Input data Start Marker

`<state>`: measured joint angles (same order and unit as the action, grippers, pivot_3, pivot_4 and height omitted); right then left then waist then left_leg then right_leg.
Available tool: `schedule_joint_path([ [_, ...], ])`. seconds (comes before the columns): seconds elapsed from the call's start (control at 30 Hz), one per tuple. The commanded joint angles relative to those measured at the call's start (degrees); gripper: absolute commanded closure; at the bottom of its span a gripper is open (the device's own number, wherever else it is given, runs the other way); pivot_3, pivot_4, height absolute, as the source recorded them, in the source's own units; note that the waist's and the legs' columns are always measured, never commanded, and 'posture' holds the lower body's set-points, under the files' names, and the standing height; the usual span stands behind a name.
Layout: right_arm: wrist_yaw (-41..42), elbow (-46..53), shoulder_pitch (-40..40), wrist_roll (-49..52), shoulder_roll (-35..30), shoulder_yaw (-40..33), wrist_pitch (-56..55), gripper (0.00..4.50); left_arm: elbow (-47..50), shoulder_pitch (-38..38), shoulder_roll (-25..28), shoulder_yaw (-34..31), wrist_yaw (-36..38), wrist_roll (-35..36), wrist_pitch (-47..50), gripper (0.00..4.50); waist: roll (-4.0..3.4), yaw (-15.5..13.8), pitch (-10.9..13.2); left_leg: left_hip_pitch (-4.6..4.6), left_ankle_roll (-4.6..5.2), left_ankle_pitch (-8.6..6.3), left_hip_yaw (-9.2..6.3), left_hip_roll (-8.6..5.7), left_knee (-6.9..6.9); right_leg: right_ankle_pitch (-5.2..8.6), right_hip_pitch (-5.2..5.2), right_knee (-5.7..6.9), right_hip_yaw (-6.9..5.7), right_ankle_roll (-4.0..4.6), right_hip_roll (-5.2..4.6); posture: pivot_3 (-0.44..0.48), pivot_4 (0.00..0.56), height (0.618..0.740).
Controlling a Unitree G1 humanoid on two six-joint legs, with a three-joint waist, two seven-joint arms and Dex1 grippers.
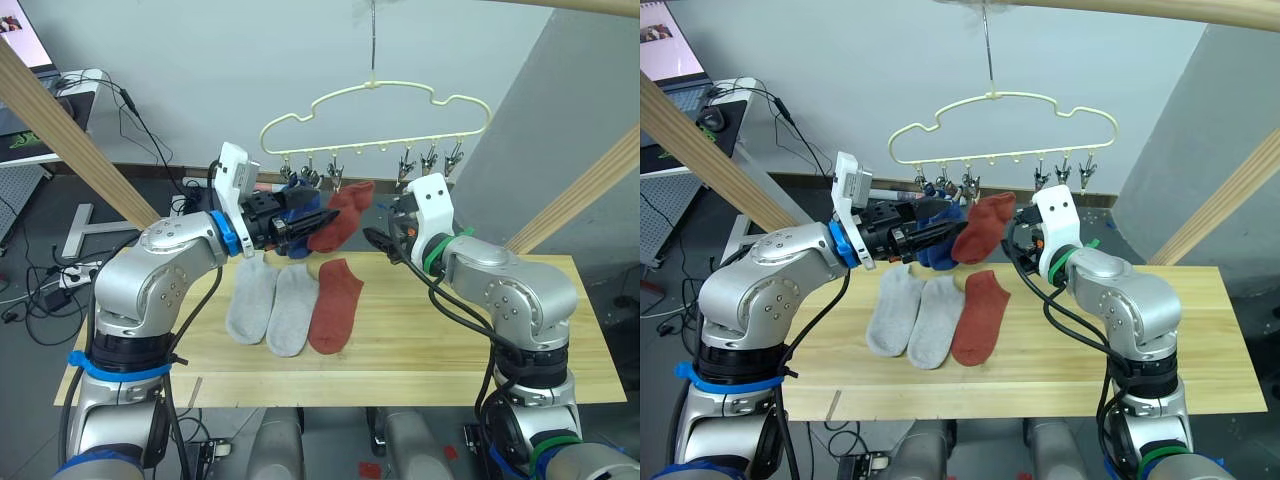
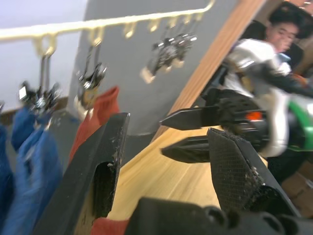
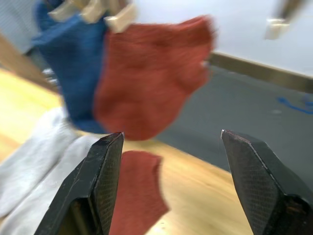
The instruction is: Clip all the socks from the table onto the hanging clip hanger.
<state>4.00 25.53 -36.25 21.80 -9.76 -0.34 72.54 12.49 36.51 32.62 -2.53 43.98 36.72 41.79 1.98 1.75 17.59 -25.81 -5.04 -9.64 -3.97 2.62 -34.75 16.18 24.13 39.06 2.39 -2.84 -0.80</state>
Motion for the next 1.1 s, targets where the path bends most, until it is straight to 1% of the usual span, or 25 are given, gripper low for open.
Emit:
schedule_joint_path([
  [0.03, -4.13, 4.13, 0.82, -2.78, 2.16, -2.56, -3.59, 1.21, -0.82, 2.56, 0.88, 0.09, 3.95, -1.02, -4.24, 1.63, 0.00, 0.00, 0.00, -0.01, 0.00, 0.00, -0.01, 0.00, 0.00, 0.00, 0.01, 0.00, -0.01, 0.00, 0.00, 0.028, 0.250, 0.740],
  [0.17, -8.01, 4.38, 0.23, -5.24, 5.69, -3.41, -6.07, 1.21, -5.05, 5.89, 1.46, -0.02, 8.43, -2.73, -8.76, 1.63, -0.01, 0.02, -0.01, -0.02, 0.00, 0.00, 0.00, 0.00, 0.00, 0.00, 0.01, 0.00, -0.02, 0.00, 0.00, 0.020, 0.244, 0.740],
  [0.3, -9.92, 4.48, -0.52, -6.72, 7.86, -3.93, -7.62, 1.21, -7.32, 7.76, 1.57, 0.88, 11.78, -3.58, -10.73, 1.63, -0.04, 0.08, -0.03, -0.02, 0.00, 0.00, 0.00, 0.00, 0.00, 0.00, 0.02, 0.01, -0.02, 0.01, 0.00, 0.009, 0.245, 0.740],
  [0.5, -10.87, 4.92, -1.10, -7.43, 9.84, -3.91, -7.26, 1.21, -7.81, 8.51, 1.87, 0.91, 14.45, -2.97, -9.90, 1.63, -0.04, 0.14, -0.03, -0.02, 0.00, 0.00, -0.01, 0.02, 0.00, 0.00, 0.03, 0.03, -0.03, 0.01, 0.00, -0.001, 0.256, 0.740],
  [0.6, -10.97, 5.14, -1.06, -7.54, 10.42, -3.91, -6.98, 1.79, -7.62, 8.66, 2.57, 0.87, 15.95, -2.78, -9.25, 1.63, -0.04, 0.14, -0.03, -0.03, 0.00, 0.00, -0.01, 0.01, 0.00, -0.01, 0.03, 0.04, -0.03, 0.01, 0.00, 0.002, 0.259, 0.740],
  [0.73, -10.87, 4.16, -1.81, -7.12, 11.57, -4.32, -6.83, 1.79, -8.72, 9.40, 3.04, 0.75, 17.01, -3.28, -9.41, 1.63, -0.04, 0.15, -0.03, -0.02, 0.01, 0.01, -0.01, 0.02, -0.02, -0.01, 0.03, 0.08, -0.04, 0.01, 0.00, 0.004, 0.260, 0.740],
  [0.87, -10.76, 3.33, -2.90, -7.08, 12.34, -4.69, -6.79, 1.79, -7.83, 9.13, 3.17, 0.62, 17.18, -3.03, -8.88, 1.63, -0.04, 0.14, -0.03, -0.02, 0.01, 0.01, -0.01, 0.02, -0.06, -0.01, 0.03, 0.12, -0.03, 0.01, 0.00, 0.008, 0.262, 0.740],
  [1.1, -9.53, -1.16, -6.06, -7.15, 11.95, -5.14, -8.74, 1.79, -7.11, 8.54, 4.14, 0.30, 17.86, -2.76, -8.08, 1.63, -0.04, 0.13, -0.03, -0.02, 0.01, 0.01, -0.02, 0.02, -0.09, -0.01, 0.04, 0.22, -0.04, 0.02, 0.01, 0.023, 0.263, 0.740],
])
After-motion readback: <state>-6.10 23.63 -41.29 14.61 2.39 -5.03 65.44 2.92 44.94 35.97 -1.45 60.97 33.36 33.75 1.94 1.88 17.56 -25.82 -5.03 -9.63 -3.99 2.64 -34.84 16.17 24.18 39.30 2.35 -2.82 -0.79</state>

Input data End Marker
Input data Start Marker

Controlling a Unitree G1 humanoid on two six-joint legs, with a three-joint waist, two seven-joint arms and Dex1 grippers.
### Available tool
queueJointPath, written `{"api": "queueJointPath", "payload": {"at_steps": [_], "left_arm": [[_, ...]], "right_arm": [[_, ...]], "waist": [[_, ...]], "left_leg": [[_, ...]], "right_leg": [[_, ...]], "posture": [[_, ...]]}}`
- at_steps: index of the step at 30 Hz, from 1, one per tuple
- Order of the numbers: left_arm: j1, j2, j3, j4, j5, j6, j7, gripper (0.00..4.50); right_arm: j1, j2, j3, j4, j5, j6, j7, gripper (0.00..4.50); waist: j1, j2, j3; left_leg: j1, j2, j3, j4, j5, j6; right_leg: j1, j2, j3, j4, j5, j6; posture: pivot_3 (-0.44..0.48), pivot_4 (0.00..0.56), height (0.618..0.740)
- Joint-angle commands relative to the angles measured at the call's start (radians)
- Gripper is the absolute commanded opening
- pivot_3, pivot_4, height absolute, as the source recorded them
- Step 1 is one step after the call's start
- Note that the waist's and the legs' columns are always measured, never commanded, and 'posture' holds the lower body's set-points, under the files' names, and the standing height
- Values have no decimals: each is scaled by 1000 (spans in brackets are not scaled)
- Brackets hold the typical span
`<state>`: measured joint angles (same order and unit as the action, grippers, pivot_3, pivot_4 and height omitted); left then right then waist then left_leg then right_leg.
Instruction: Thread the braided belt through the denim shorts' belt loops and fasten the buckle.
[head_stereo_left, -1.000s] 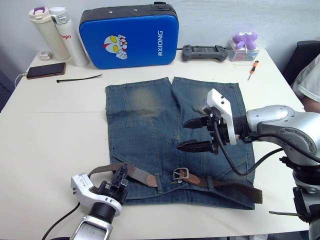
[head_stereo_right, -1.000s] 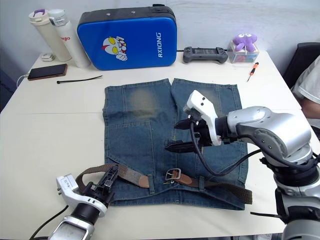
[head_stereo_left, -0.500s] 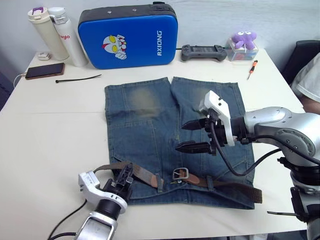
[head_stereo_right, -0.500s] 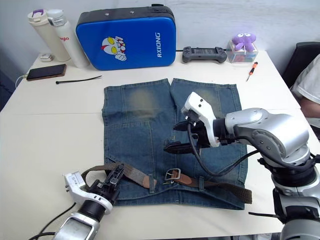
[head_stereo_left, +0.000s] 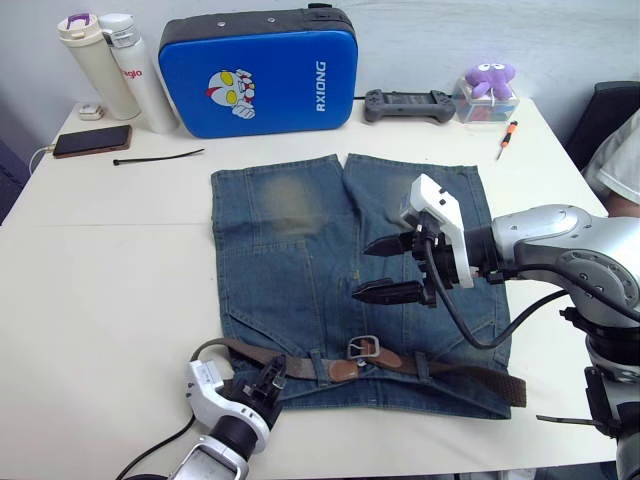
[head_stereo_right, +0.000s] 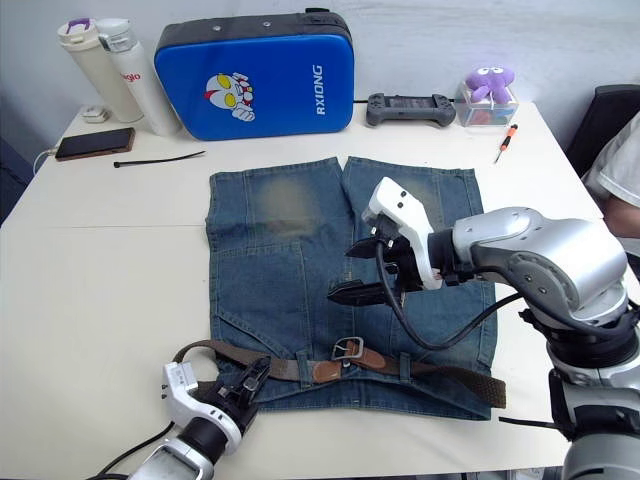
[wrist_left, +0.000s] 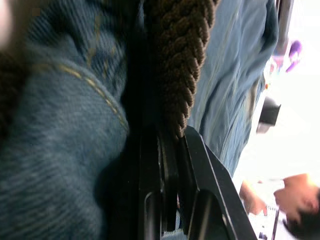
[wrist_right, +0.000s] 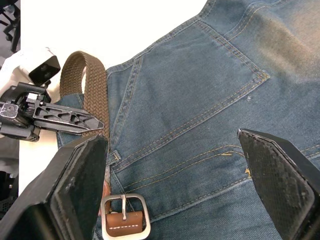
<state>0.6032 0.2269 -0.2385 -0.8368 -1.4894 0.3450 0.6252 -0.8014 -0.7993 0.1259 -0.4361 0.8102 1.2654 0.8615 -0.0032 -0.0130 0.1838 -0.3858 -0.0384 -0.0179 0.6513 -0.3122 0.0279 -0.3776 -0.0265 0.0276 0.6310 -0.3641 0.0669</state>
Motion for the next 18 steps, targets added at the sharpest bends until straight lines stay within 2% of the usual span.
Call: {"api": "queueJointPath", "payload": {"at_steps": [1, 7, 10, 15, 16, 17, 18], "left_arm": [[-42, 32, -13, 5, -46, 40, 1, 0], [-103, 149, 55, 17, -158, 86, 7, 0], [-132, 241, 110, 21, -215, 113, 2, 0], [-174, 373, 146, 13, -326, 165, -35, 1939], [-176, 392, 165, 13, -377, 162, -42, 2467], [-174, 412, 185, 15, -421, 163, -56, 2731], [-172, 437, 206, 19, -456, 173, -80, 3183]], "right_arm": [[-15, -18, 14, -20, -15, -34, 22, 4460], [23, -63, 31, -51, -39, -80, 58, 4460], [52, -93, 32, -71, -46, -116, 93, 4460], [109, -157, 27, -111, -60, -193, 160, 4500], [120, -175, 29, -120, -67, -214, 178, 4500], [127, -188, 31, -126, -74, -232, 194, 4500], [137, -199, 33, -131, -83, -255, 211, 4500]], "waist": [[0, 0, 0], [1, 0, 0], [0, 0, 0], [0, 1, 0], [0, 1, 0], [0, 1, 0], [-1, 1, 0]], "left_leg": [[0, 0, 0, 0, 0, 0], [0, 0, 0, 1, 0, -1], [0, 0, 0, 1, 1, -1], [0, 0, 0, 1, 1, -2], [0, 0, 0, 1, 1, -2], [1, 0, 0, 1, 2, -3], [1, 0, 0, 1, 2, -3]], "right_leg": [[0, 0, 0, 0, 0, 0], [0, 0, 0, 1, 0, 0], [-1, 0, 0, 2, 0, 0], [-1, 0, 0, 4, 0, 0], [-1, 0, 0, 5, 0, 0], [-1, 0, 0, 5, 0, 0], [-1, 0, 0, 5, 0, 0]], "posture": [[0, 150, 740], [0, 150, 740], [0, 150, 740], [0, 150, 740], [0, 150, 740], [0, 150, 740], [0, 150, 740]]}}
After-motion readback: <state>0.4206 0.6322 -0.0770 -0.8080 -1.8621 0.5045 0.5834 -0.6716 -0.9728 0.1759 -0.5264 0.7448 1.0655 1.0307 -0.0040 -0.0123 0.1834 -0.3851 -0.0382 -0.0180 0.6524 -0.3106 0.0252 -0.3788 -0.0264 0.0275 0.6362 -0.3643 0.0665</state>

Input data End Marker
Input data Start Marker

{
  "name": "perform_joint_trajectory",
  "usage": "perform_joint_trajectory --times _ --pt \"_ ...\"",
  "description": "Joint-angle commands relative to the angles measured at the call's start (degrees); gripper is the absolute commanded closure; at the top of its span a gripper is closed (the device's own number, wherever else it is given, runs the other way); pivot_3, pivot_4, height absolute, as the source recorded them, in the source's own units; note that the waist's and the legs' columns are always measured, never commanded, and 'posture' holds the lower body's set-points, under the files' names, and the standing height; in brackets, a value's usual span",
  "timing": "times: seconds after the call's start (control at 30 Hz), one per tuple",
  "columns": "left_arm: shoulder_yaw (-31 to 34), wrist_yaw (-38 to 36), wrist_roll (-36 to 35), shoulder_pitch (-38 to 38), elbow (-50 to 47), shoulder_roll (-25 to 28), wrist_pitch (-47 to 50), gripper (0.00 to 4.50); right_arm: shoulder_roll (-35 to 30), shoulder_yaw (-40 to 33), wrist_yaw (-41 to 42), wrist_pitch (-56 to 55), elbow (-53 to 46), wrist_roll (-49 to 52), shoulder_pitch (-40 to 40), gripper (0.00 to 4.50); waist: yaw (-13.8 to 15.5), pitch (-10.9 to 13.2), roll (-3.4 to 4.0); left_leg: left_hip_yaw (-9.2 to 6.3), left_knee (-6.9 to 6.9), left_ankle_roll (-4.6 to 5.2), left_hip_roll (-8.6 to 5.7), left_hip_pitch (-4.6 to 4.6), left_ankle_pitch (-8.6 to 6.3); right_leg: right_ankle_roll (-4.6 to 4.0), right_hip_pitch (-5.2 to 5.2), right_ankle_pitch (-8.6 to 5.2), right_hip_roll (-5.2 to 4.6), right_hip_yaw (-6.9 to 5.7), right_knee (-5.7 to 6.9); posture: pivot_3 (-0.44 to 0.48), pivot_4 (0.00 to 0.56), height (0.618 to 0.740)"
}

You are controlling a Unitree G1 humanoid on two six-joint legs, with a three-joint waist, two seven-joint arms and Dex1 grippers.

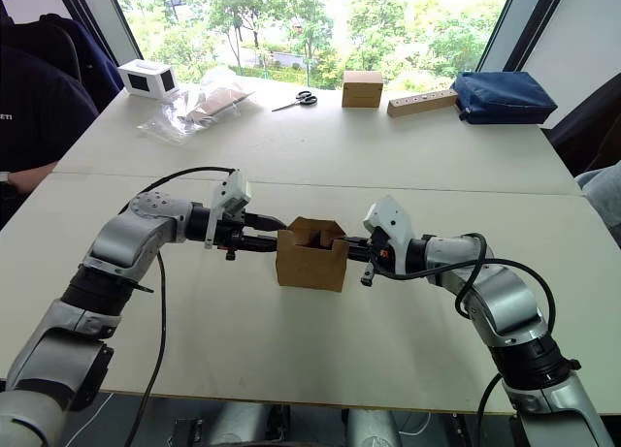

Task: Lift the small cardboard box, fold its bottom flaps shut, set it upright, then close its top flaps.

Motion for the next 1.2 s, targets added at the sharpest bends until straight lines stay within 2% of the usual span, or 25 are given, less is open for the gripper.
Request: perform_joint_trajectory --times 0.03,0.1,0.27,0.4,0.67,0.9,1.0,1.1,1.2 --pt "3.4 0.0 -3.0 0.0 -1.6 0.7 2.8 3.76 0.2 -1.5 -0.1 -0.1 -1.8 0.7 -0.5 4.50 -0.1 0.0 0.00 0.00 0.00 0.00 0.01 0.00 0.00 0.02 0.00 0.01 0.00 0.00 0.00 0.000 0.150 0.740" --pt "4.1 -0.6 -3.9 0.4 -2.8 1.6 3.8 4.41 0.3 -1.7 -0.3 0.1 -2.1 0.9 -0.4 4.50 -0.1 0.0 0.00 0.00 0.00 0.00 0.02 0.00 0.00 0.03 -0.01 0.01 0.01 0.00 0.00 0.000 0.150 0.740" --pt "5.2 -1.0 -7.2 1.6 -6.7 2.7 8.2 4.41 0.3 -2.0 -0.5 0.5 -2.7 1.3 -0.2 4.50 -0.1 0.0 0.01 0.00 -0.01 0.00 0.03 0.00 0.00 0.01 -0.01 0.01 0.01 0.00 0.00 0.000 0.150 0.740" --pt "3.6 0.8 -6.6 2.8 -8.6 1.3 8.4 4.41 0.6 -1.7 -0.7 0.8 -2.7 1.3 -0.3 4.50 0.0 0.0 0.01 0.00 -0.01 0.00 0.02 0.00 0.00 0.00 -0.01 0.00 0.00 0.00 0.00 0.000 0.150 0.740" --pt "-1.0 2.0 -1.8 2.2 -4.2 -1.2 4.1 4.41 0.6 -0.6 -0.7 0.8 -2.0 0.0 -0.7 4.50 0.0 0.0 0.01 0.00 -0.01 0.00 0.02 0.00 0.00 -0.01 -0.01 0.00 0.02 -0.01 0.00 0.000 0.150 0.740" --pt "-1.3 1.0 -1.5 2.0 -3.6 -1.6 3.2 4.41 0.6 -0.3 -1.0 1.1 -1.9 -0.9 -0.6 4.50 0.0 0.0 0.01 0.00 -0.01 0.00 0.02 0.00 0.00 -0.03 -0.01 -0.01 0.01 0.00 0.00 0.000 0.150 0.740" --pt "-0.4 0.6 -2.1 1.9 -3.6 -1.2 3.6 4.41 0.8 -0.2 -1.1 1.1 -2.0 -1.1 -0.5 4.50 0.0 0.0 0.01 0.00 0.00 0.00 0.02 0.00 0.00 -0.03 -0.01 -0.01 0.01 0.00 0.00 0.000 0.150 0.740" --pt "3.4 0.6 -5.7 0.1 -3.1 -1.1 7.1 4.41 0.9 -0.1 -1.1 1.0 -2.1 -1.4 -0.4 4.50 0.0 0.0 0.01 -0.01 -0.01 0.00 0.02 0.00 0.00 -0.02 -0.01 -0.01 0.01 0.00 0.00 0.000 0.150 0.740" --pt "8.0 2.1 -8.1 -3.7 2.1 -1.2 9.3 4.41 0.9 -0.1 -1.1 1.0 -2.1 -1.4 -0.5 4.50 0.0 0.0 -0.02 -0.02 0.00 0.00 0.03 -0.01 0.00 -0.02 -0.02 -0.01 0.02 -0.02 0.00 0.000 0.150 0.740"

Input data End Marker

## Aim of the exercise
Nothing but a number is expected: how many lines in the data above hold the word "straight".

## Response
3